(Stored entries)
=== Begin Enclosure ===

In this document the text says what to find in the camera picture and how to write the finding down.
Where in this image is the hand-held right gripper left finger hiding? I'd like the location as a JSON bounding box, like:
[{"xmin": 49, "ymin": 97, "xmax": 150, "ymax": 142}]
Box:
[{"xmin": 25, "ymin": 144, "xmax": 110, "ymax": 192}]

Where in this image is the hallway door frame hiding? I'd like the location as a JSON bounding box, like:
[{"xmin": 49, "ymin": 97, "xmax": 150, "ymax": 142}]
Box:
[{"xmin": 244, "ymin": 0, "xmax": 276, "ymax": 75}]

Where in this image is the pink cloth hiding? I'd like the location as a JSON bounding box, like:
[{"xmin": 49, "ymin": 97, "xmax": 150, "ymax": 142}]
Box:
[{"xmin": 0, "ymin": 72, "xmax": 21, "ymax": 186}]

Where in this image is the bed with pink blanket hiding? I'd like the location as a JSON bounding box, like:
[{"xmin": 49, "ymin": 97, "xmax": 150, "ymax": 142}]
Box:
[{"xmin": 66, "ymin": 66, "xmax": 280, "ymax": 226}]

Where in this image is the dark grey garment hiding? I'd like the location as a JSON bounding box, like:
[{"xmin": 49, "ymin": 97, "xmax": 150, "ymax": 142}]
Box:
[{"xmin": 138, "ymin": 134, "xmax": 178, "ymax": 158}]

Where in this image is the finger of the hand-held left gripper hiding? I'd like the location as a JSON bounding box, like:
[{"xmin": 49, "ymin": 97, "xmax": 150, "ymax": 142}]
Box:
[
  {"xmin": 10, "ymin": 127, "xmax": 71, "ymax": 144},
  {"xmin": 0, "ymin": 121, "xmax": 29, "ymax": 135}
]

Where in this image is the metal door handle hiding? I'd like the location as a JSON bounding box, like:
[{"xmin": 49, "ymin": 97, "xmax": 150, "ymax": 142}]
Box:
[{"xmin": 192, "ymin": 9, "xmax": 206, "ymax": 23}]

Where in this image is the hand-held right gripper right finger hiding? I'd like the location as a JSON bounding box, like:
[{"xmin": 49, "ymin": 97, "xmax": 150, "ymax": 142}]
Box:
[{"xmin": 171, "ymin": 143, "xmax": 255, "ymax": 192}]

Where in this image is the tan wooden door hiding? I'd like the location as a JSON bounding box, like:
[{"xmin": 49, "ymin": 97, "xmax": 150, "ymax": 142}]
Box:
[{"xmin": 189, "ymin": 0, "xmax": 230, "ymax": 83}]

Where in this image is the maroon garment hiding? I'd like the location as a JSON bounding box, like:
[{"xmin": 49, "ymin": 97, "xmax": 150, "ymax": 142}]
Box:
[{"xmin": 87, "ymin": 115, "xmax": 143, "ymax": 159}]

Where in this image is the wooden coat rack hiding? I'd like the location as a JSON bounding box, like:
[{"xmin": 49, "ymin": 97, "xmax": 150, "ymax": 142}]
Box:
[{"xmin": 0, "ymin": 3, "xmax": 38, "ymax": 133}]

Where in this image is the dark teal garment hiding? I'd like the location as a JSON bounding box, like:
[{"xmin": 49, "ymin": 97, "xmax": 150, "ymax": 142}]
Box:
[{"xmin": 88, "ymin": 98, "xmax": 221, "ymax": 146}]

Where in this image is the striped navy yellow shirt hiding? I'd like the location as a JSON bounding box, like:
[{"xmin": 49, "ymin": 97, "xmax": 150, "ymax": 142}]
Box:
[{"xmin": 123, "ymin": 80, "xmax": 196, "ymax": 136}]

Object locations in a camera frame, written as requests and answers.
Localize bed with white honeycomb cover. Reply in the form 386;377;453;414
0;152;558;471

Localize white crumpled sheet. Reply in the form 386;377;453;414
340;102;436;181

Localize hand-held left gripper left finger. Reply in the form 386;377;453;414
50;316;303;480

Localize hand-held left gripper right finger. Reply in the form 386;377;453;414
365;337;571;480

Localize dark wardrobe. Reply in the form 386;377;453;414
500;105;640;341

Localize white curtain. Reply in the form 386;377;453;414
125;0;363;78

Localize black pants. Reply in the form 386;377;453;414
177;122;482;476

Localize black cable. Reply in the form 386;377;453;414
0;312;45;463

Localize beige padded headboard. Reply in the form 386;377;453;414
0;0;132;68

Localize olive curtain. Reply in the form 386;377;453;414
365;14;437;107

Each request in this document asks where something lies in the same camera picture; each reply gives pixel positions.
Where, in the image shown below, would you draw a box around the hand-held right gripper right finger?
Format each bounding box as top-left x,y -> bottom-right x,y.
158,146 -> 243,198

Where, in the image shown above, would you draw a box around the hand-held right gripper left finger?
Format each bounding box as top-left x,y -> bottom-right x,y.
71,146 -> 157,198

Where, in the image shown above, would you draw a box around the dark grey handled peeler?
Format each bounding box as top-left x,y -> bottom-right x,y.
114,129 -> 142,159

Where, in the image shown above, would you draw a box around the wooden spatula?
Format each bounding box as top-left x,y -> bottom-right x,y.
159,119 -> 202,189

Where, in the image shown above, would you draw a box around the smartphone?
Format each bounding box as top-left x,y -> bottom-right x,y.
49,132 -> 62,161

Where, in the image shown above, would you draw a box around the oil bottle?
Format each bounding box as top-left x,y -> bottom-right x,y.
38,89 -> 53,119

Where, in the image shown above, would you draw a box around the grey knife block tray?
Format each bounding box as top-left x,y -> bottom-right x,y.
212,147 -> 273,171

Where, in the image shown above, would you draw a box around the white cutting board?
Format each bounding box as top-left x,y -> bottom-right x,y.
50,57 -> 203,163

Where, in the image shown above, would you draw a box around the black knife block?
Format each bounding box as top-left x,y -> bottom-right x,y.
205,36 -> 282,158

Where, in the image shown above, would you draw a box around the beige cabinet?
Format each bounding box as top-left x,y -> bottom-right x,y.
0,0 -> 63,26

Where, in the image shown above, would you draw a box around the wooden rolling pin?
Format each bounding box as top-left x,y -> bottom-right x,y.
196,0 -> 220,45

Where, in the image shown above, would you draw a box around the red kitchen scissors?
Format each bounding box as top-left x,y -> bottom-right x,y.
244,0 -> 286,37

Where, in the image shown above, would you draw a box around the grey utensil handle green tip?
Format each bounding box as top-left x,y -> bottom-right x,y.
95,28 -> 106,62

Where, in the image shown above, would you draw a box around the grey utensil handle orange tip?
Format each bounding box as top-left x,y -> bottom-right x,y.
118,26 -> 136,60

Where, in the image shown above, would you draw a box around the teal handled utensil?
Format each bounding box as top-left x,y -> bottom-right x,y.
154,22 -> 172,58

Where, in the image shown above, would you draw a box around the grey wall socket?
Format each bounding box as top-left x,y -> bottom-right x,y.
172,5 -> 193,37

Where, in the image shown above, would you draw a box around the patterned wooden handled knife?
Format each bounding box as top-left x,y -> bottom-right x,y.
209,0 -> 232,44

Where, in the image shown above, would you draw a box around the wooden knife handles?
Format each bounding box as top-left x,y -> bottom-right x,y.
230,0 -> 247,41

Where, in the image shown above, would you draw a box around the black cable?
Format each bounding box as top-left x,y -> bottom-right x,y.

=== End Enclosure ===

## THE TASK
Only the number should be given: the count of lines above that hold the word "document".

## REPLY TO THE TASK
2